**Problem statement**
Of all the lines below, output only those starting at the one with "Ground the hand-held right gripper right" and ending at the one with "Ground the dark", both ends included, exactly as written.

**Source data**

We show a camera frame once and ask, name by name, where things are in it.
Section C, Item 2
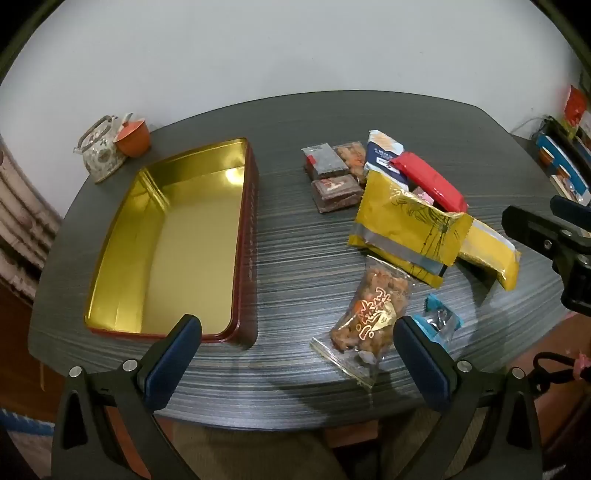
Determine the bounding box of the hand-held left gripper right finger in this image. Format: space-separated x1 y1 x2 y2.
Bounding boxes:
--
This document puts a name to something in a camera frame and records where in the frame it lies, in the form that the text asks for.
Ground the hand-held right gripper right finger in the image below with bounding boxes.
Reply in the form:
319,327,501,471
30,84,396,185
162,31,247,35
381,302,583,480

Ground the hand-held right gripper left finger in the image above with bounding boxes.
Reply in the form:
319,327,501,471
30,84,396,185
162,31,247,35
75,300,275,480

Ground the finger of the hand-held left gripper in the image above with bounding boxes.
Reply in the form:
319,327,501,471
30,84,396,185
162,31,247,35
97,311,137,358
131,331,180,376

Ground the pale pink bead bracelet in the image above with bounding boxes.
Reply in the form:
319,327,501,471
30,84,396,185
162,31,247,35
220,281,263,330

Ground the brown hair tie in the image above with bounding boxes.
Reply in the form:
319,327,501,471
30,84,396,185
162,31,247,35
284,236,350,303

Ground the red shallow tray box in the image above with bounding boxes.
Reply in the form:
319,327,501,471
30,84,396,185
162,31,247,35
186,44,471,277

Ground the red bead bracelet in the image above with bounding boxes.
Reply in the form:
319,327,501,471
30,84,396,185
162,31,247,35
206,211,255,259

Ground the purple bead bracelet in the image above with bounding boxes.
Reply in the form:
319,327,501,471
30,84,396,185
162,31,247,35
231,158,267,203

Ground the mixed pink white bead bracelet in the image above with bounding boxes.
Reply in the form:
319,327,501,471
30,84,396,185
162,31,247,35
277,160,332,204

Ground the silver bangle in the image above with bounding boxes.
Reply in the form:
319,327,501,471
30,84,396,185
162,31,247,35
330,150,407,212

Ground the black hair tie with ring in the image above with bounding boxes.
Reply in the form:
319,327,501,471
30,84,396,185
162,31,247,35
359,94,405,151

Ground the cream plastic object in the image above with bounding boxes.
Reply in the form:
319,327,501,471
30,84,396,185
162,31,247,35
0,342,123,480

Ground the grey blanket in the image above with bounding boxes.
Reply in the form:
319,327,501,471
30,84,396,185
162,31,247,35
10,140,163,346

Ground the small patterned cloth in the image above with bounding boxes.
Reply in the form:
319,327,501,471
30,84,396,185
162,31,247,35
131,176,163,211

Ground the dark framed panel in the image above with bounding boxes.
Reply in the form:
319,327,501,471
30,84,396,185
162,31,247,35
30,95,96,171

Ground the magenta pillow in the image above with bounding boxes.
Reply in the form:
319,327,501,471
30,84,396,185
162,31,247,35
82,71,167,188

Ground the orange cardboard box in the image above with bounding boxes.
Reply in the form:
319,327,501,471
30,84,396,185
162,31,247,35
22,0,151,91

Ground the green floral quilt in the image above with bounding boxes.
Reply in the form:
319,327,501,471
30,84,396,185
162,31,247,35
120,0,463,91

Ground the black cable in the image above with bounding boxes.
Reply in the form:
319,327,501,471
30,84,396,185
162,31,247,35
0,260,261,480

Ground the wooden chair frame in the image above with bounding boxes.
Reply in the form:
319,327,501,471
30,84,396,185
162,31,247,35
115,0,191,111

**Answer to this exercise**
Ground the hand-held right gripper right finger in the image below with bounding boxes.
Reply in the form:
319,327,501,471
30,84,396,185
162,31,247,35
381,302,583,480

Ground the hand-held right gripper left finger in the image above with bounding boxes.
Reply in the form:
319,327,501,471
30,84,396,185
162,31,247,35
75,300,275,480

Ground the finger of the hand-held left gripper in the image above with bounding boxes.
Reply in the form:
319,327,501,471
30,84,396,185
162,31,247,35
97,311,137,358
131,331,180,376

Ground the pale pink bead bracelet in the image above with bounding boxes.
Reply in the form:
319,327,501,471
30,84,396,185
162,31,247,35
220,281,263,330

Ground the brown hair tie in the image above with bounding boxes.
Reply in the form:
319,327,501,471
30,84,396,185
162,31,247,35
284,236,350,303

Ground the red shallow tray box in the image above with bounding boxes.
Reply in the form:
319,327,501,471
30,84,396,185
162,31,247,35
186,44,471,277

Ground the red bead bracelet in the image above with bounding boxes.
Reply in the form:
319,327,501,471
30,84,396,185
162,31,247,35
206,211,255,259

Ground the purple bead bracelet in the image above with bounding boxes.
Reply in the form:
319,327,501,471
30,84,396,185
162,31,247,35
231,158,267,203

Ground the mixed pink white bead bracelet in the image above with bounding boxes.
Reply in the form:
319,327,501,471
30,84,396,185
162,31,247,35
277,160,332,204

Ground the silver bangle in the image above with bounding boxes.
Reply in the form:
319,327,501,471
30,84,396,185
162,31,247,35
330,150,407,212

Ground the black hair tie with ring in the image above with bounding boxes.
Reply in the form:
319,327,501,471
30,84,396,185
162,31,247,35
359,94,405,151

Ground the cream plastic object in the image above with bounding boxes.
Reply in the form:
319,327,501,471
30,84,396,185
162,31,247,35
0,342,123,480

Ground the grey blanket in the image above with bounding boxes.
Reply in the form:
319,327,501,471
30,84,396,185
162,31,247,35
10,140,163,346

Ground the small patterned cloth in the image above with bounding boxes.
Reply in the form:
319,327,501,471
30,84,396,185
162,31,247,35
131,176,163,211

Ground the dark framed panel in the image above with bounding boxes.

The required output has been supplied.